Моденов провел рукой по волосам. Я никогда не думал, что он способен говорить так горячо.
— Ты научил Ольгу мечтать... — сказал он уже спокойно, как бы раздумывая. — Прекрасно, что научил. Обязан был научить. И других учи. Рассказывай о смелых и честных людях, о человеческом мужестве и благородстве. Пусть фантазируют, пусть волнуются! Несчастный случай погубил Ольгу, а не мечтательность. Несчастные случаи всегда бывают. Ты виноват в том, что она увлеклась миражем? Может быть... Но благодаря тебе, вырастившему ее в атмосфере высоких чувств и великих мечтаний, она пошла против плохих людей одна, в диком лесу, зная, что никто не придет на помощь. Это было, конечно, так, иначе бы ее не убили. Весь остаток жизни будешь ты горевать об Оле, да и я буду о ней всегда горевать, но давай, как прежде, любить смелых и ярких людей, мечтателей и фантазеров, способных на удивительные поступки.
Моденов достал папиросу, сел рядом с Юрием Александровичем и закурил. Так я и оставил их, двух стариков, на старой обомшавевшей гранитной плите, рядом со свеженасыпанным могильным холмом.
Глава двадцать восьмая
ТРОПА СТАРОВЕРОВ
Фастов с отрядом вернулся в Пудож тремя днями позже нас. Задержать беглецов не удалось: они словно ушли в бездонную глубину жидкой болотной грязи. Но по многим следам и приметам удалось установить, что с ними произошло.

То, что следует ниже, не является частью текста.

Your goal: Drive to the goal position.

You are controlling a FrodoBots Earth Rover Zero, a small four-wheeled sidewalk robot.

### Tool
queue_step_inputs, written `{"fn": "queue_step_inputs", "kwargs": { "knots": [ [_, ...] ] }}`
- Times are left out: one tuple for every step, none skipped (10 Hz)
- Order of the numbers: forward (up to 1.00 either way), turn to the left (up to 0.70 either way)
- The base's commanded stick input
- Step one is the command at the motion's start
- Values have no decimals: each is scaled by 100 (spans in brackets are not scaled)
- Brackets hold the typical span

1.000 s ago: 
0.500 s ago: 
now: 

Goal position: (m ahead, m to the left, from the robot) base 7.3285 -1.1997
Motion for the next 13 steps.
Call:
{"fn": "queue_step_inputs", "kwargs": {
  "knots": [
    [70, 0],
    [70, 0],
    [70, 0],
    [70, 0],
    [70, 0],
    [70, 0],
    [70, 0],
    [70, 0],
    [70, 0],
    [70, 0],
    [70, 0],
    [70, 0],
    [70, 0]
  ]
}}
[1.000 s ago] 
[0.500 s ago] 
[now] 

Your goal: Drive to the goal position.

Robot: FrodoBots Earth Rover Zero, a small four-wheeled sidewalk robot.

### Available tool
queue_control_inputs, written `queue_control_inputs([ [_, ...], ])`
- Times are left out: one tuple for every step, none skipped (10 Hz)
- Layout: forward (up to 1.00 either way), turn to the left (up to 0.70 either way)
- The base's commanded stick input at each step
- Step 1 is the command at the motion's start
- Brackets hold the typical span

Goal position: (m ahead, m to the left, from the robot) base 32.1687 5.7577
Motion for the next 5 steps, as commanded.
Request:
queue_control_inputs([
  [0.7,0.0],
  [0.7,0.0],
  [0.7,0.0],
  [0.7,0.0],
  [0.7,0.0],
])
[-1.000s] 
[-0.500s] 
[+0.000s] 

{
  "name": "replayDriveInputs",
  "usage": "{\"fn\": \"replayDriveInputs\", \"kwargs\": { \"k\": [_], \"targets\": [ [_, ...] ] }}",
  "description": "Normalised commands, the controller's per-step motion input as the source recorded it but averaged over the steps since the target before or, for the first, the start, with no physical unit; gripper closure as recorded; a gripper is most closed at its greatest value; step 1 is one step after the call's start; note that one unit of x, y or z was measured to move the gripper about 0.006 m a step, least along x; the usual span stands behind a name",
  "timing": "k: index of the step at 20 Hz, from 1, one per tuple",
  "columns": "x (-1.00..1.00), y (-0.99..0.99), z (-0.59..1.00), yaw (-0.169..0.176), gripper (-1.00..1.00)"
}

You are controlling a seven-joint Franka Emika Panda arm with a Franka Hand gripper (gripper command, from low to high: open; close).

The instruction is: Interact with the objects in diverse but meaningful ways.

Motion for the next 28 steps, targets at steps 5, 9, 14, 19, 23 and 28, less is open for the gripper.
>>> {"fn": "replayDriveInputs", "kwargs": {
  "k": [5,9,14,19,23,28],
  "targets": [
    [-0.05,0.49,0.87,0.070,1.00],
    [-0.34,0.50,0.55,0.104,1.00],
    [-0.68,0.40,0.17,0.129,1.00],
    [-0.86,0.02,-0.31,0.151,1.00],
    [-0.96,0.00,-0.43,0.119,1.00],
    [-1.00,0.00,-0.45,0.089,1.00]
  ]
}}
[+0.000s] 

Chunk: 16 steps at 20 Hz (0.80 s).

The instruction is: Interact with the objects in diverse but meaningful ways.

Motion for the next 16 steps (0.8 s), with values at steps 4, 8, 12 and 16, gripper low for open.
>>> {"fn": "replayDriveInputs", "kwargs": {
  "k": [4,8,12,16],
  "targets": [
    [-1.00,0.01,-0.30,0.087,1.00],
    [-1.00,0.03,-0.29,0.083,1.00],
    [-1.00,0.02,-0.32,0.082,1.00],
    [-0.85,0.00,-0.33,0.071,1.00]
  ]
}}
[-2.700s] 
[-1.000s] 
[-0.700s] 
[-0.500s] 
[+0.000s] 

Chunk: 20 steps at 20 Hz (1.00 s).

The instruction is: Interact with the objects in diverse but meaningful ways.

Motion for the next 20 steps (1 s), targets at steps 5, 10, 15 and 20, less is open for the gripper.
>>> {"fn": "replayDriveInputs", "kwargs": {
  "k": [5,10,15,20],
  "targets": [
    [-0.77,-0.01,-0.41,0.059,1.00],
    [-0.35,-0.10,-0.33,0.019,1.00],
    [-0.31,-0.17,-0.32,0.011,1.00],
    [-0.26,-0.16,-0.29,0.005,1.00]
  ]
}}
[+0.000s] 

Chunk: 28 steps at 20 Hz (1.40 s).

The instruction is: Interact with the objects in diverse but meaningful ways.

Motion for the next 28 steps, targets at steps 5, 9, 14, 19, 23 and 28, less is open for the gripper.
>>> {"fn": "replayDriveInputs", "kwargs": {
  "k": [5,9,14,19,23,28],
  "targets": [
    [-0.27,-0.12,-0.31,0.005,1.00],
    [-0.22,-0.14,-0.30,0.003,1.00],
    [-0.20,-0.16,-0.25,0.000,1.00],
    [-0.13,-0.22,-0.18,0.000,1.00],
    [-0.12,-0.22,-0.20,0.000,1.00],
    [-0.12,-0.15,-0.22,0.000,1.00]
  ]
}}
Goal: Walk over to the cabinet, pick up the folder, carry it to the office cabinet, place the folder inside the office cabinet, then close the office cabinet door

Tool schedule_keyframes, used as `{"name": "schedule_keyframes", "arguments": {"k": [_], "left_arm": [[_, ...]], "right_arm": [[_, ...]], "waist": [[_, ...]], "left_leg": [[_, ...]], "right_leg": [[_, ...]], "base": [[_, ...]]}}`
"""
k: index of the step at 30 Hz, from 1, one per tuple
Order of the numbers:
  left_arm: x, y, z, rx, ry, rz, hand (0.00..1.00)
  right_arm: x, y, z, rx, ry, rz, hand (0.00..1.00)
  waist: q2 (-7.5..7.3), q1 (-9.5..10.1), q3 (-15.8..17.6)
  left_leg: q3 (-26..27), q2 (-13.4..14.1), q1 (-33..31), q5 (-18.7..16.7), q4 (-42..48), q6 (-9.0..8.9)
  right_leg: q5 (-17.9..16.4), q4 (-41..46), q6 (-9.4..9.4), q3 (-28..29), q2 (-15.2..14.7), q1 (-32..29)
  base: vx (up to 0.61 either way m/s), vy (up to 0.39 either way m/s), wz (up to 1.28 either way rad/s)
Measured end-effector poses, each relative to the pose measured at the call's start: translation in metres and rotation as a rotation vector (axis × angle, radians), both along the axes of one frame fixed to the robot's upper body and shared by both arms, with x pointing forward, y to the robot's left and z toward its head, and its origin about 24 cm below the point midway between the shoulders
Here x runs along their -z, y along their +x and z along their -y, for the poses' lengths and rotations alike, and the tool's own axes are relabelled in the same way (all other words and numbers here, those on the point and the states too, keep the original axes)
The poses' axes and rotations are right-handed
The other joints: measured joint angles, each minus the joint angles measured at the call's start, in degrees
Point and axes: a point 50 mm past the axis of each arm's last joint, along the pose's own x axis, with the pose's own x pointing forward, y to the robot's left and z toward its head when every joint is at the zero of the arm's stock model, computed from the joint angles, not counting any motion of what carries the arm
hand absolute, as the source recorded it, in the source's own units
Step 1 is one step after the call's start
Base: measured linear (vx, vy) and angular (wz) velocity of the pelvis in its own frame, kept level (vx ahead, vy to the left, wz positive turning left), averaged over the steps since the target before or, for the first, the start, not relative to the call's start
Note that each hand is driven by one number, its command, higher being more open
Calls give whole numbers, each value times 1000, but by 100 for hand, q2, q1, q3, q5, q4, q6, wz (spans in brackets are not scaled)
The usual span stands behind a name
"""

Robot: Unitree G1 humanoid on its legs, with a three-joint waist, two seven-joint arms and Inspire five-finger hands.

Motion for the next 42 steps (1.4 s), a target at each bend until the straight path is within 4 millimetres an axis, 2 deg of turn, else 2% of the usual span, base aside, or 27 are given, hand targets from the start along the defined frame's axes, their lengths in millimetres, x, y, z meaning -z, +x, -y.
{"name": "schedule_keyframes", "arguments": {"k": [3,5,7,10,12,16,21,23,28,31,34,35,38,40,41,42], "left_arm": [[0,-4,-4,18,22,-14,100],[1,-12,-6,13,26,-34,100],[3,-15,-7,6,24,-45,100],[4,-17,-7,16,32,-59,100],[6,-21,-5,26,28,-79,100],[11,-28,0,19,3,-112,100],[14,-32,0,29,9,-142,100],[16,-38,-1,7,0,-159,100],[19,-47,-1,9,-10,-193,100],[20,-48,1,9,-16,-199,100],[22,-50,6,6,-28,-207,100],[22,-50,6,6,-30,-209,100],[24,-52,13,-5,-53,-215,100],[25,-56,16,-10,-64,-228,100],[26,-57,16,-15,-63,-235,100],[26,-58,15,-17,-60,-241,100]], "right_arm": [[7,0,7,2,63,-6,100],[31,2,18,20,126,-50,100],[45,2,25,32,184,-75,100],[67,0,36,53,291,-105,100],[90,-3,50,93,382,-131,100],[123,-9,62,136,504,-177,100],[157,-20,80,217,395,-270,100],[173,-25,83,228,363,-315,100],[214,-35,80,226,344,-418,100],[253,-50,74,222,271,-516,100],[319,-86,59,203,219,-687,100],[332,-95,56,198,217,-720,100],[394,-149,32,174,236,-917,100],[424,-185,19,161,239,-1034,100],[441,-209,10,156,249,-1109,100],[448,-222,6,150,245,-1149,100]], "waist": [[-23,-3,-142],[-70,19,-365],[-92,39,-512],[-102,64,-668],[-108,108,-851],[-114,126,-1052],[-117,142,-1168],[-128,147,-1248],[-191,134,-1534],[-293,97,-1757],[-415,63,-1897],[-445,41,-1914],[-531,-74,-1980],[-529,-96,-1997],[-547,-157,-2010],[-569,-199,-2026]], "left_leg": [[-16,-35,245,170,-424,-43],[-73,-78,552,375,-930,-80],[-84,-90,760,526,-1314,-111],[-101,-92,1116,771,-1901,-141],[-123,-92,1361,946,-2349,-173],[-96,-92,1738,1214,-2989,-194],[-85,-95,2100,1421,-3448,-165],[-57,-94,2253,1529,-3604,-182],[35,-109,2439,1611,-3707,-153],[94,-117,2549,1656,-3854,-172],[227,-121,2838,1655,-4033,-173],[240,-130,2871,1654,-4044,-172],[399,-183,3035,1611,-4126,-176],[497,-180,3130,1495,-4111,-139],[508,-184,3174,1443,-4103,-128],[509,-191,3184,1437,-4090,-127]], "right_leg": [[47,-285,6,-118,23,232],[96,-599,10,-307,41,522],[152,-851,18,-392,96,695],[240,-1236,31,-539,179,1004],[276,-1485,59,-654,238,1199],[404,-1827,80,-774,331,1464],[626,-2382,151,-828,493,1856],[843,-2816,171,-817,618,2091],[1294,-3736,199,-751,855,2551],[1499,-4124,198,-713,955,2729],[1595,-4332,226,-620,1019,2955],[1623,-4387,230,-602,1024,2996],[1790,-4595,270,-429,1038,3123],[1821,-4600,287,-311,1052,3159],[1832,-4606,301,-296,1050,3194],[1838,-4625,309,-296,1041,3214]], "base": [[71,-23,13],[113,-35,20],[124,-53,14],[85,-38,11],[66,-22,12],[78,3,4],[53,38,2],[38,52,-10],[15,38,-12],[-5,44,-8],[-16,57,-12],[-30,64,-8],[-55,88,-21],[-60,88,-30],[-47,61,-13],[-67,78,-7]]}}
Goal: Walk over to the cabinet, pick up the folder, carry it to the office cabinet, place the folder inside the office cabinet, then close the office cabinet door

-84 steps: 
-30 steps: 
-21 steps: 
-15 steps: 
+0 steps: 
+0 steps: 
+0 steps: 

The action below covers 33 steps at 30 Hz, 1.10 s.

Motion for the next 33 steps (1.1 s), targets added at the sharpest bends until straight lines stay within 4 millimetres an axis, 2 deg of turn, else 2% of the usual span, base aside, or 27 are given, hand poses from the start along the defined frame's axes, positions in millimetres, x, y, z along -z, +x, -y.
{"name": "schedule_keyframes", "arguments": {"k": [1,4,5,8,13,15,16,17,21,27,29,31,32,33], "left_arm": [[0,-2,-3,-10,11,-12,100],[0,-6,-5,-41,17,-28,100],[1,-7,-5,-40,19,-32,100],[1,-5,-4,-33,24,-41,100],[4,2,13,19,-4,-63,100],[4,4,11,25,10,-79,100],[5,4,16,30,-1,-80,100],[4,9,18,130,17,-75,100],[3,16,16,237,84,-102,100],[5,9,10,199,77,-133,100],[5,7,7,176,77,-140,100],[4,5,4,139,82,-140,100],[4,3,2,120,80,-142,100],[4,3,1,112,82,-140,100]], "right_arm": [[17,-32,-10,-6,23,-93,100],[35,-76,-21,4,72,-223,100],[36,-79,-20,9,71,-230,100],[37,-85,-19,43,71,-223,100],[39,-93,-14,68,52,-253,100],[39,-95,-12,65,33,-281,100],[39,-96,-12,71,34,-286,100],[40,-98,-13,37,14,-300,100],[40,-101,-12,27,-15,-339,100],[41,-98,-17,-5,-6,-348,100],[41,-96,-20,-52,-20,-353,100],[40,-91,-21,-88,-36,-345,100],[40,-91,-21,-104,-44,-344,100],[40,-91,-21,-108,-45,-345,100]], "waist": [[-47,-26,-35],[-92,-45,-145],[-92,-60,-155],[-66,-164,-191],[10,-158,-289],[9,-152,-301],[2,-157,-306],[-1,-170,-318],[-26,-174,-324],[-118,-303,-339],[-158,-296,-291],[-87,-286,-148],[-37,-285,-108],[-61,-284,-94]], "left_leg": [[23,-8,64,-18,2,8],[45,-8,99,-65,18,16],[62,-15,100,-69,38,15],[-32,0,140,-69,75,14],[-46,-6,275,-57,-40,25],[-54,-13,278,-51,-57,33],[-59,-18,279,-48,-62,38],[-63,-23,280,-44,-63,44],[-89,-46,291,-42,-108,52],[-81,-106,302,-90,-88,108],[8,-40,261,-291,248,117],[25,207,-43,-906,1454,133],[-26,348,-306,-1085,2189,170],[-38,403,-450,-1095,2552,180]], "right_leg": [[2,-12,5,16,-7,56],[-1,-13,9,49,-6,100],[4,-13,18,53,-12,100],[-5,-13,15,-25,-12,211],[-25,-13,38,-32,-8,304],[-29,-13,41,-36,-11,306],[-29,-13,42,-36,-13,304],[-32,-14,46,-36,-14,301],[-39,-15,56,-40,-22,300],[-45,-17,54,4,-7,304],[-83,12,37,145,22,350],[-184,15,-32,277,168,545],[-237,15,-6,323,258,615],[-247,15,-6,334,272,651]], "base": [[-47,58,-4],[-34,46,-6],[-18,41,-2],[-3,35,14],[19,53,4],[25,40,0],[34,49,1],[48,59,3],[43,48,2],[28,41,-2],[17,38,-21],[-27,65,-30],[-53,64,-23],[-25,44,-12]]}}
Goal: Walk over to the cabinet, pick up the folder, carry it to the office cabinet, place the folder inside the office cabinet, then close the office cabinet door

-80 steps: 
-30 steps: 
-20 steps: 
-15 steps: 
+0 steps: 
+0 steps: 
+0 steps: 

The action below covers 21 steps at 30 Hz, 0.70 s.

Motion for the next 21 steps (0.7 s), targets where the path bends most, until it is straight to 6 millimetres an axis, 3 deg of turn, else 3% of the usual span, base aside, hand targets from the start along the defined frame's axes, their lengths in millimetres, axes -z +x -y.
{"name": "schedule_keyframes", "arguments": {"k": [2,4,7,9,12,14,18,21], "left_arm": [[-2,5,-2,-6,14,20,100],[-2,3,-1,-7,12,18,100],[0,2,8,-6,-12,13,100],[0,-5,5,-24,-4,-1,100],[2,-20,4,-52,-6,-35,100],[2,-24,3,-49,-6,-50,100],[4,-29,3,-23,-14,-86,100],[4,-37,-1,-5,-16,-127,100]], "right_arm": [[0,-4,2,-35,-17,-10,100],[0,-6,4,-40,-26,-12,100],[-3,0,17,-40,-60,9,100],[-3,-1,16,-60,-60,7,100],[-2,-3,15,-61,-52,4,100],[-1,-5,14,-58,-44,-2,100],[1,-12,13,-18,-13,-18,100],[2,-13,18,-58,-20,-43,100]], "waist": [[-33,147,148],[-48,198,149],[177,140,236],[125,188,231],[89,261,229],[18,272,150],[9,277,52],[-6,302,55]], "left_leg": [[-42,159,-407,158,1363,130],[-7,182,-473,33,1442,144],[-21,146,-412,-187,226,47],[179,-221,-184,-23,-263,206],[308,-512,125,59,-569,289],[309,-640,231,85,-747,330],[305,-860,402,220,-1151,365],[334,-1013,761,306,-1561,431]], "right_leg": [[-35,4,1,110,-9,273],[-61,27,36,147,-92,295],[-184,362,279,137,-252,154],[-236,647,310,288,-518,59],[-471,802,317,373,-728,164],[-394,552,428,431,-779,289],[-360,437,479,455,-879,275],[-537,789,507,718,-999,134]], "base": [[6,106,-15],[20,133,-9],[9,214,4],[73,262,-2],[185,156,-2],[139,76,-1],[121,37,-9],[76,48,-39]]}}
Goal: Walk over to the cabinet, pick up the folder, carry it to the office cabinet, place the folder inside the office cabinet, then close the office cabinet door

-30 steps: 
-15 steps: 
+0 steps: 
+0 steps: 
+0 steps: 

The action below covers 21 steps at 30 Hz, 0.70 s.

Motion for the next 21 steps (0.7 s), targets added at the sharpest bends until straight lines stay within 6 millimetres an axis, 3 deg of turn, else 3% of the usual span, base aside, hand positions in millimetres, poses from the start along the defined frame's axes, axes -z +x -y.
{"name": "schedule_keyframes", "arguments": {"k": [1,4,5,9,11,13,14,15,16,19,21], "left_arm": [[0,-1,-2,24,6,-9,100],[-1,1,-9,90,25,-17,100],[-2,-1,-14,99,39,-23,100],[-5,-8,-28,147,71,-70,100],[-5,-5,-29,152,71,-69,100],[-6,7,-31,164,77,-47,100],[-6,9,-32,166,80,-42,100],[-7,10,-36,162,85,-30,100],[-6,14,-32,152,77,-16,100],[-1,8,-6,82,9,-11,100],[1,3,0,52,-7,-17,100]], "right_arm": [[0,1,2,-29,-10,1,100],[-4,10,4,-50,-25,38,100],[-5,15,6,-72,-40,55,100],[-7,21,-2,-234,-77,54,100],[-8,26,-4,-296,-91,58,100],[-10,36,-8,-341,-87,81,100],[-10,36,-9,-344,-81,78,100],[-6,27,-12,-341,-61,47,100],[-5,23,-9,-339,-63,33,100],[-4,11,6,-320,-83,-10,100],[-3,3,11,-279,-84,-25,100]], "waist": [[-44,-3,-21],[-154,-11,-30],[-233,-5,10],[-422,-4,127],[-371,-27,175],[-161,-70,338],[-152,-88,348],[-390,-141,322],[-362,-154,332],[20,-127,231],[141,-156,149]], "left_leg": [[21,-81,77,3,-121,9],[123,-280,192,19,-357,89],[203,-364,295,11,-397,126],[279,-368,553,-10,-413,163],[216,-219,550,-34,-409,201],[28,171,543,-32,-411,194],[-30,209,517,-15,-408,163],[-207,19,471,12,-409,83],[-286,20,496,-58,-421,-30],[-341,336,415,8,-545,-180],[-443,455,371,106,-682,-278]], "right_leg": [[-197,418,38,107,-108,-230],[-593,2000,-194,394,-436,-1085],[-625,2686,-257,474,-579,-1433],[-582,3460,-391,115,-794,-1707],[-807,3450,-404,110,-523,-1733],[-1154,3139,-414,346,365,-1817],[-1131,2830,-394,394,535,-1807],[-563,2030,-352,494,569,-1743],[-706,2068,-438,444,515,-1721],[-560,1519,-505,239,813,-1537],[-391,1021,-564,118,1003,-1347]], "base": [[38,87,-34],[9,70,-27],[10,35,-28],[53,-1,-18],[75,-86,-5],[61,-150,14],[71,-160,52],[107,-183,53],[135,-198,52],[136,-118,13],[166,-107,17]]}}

Есть в лесу страшное место. Километров на сорок тянется непроходимая трясина, способная поглотить тысячи людей. Есть путь через эту трясину. Прыгая с кочки на кочку, можно через нее перебраться. Однако далеко не все кочки устойчивы. Надо знать те немногие, на которые можно ступить без риска. Через эту трясину и повел своих спутников отец Елисей. Этот путь, очевидно, и назывался тропой староверов.
Надо представить себе молчаливое болото: кое-где зеркальце воды, кое-где кажущаяся устойчивой поросшая травой лужайка, шаткие кочки... Тишина.
Пока они шли через эту трясину, отношения между ними были самые лучшие. Общая страшная опасность объединяла их. Под каждым, или под всеми вместе, могла расступиться зыбкая болотная почва. Тут было не до счетов и ссор.
Но вот болото осталось позади. Под ногами была твердая земля, и непосредственная опасность им не угрожала. Теперь-то, когда перестал действовать объединявший всех интерес, каждый начал, наверное, думать, как одолеть и уничтожить своих товарищей.
Труп Булатова найден не был. Однако на холмике у болота нашли широкий кожаный пояс с очень поместительными карманами. По-видимому, в этот пояс Булатов переложил из шкатулки свои драгоценности. В глубине одного из карманов оказался маленький брильянт без оправы. Его, видно, не нащупали, когда очищали пояс. Рядом валялась раздавленная трубка Булатова. Не очень рискуя ошибиться, можно представить себе, как происходило дело.
Четверо поглядели друг на друга и поняли, что думают об одном и том же. И, вероятно, троим стало ясно, что очередь за Булатовым. Сразу же понял это и Булатов. Начал, может быть, говорить жалкие слова, заглядывал им в глаза и заискивающе посмеивался, стараясь показать, что у нас, мол, общие интересы, мы, мел, с вами товарищи. Думаю, что те трое, не говоря о своих планах, не очень, однако, и старались их скрыть. Они понимали, что Булатов все равно беззащитен и ничего сделать не может. А Дмитрий Валентинович суетился, поднес спичку Миловидову, соврал что-нибудь насчет того, что он умеет костры хорошо раскладывать, старался всячески показать, что очень может оказаться полезным, пригодиться, не надо его убивать.